## What to do
Restate word for word the lines that run from the one containing "Point to the blurred" to the last line of the data, both ends included.

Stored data
- - -

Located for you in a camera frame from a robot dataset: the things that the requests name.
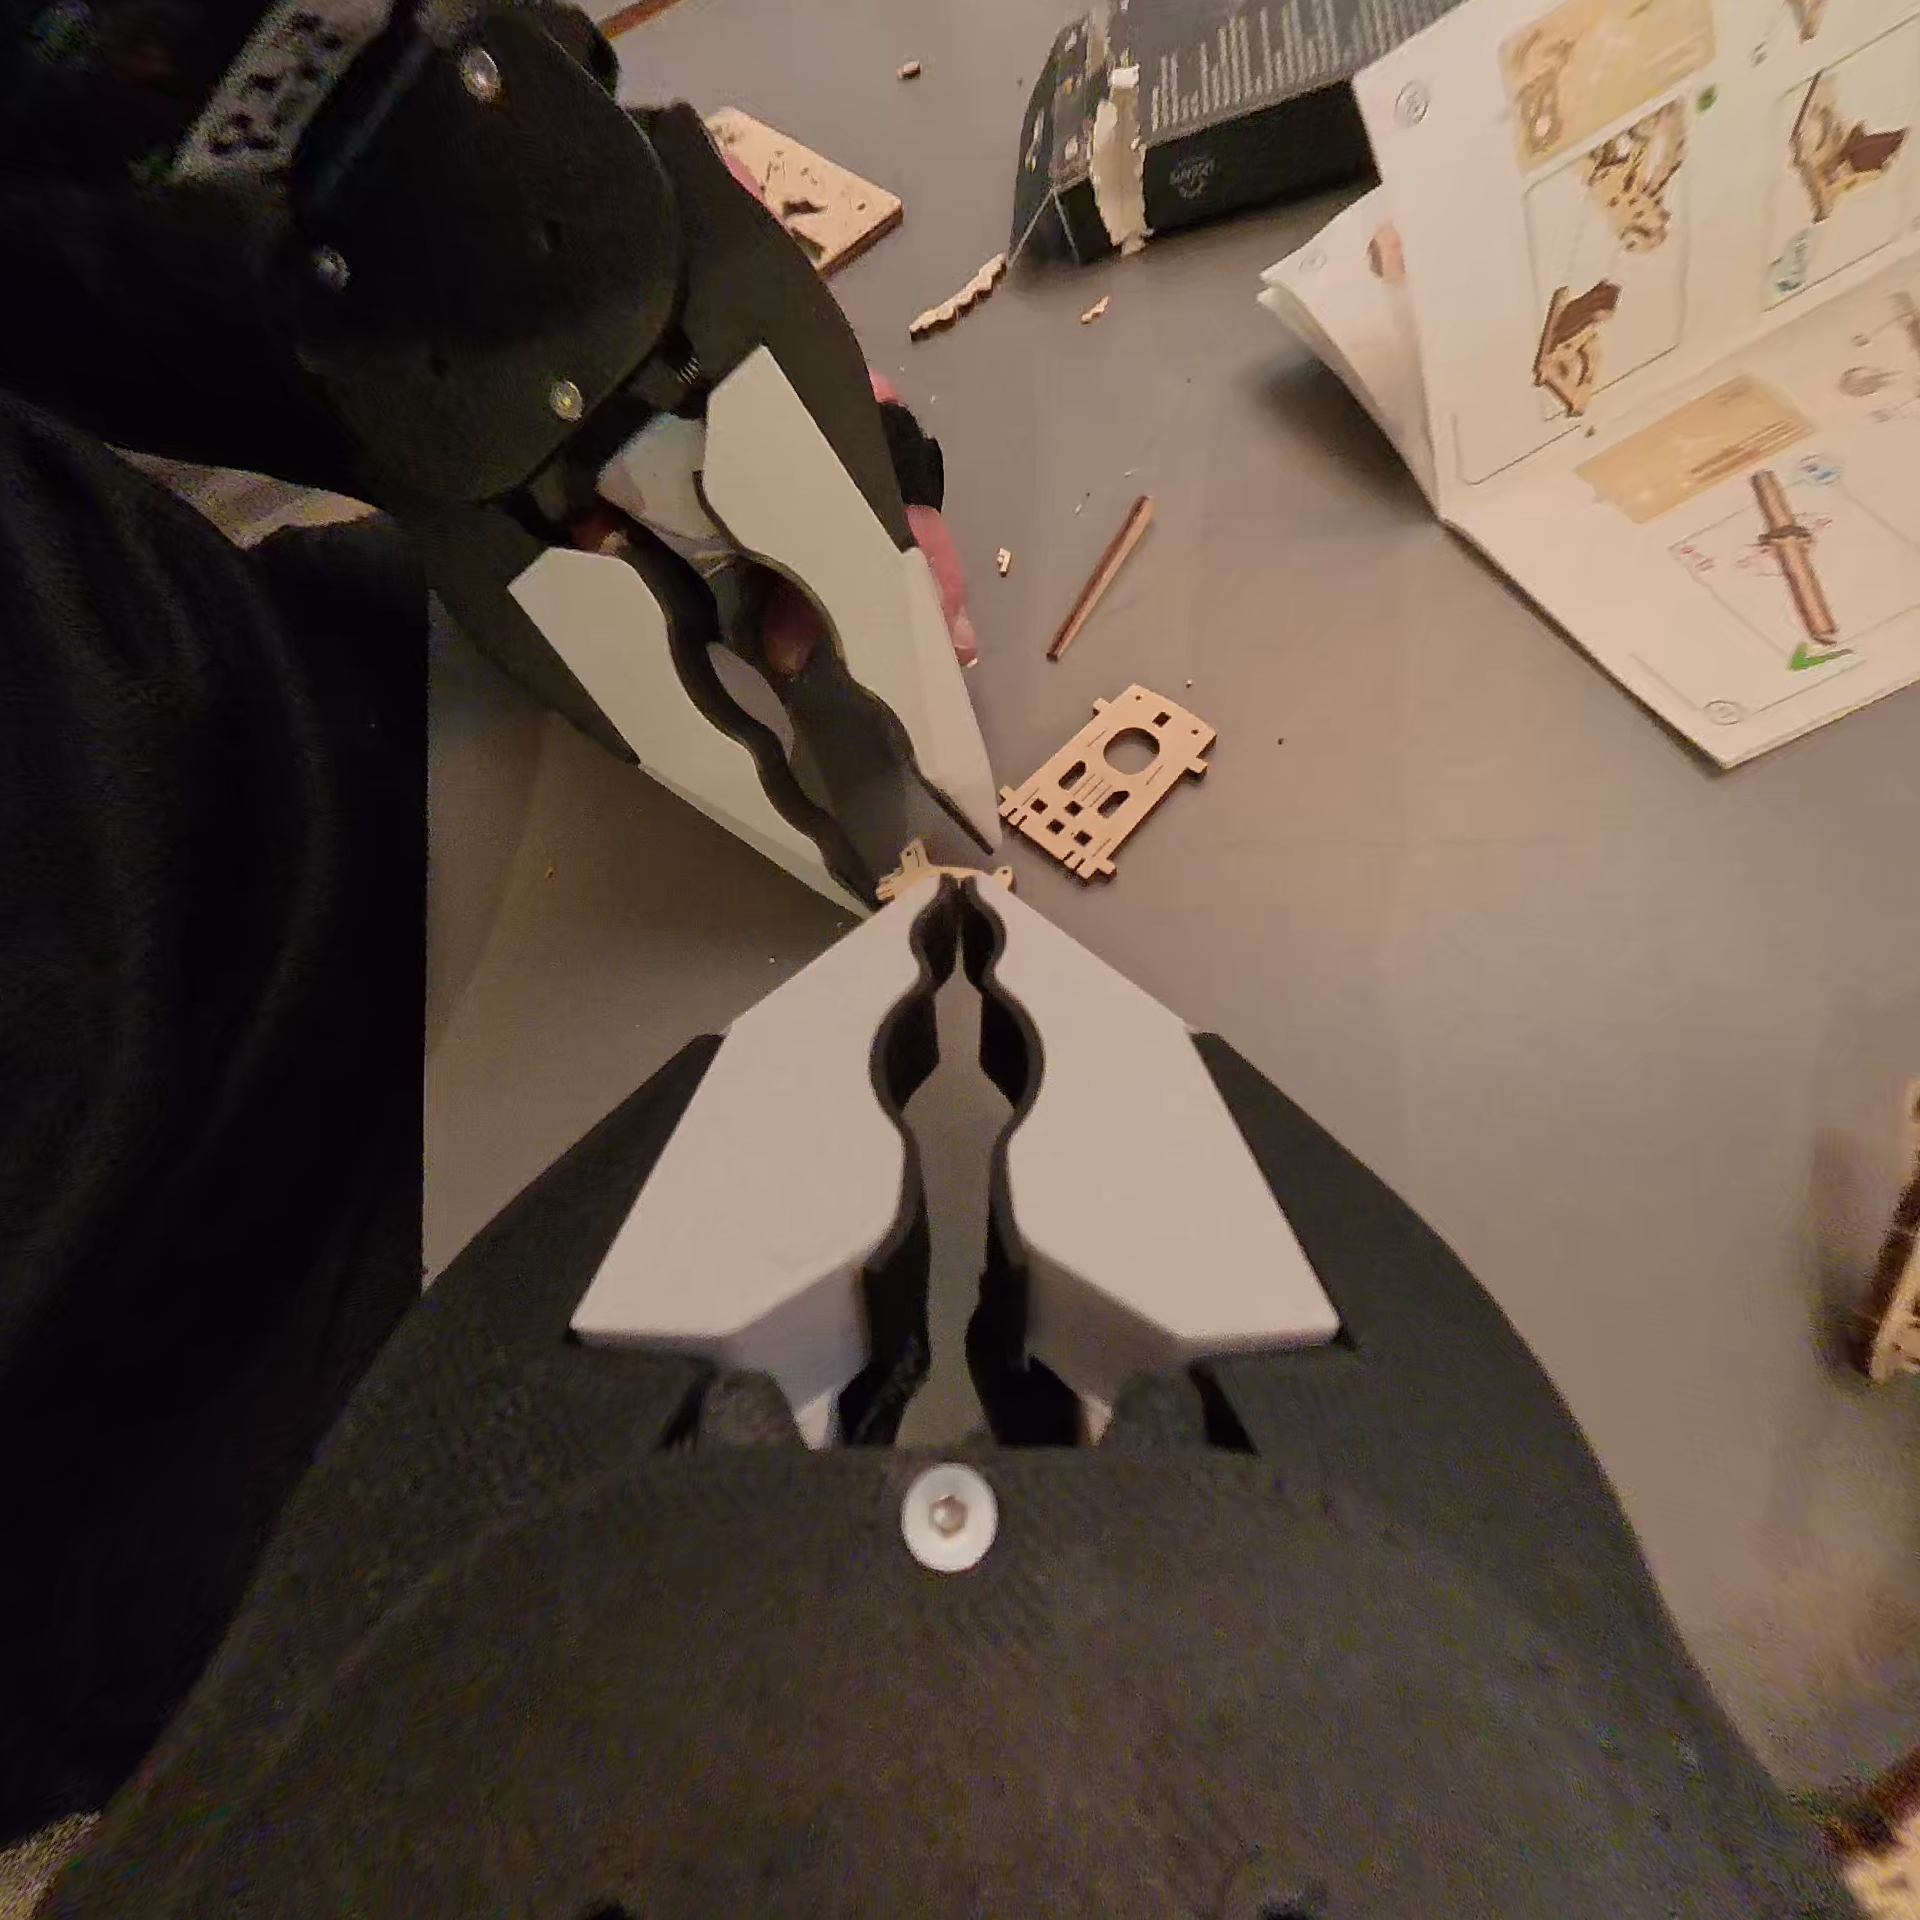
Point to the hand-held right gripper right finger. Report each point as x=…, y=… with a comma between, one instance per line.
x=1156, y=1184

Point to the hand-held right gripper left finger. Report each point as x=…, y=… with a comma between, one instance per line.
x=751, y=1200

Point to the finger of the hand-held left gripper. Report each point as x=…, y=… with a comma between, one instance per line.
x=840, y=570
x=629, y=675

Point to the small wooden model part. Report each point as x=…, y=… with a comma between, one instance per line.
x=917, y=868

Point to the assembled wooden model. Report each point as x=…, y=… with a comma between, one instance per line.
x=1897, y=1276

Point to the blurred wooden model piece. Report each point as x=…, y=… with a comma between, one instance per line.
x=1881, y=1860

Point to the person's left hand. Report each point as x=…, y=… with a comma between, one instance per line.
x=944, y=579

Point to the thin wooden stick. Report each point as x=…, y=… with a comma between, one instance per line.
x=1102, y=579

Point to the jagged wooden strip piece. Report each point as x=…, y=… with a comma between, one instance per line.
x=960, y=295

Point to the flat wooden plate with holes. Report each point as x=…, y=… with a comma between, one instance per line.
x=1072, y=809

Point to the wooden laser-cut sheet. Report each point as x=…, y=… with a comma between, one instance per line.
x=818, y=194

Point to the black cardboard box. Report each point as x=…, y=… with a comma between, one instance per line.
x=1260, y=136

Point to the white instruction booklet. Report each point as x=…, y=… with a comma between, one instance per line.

- - -

## Output for this task
Point to the blurred wooden model piece. Report each point as x=…, y=… with a comma between, one instance per line.
x=1881, y=1860

Point to the person's left hand. Report each point as x=…, y=… with a comma between, one instance per line.
x=944, y=579

Point to the thin wooden stick. Report each point as x=…, y=… with a comma between, one instance per line.
x=1102, y=579

Point to the jagged wooden strip piece. Report each point as x=…, y=… with a comma between, one instance per line.
x=960, y=295

Point to the flat wooden plate with holes. Report each point as x=…, y=… with a comma between, one instance per line.
x=1072, y=809

Point to the wooden laser-cut sheet. Report each point as x=…, y=… with a comma between, one instance per line.
x=818, y=194

Point to the black cardboard box. Report each point as x=…, y=… with a comma between, one instance per line.
x=1260, y=136

Point to the white instruction booklet. Report each point as x=…, y=… with a comma between, one instance per line.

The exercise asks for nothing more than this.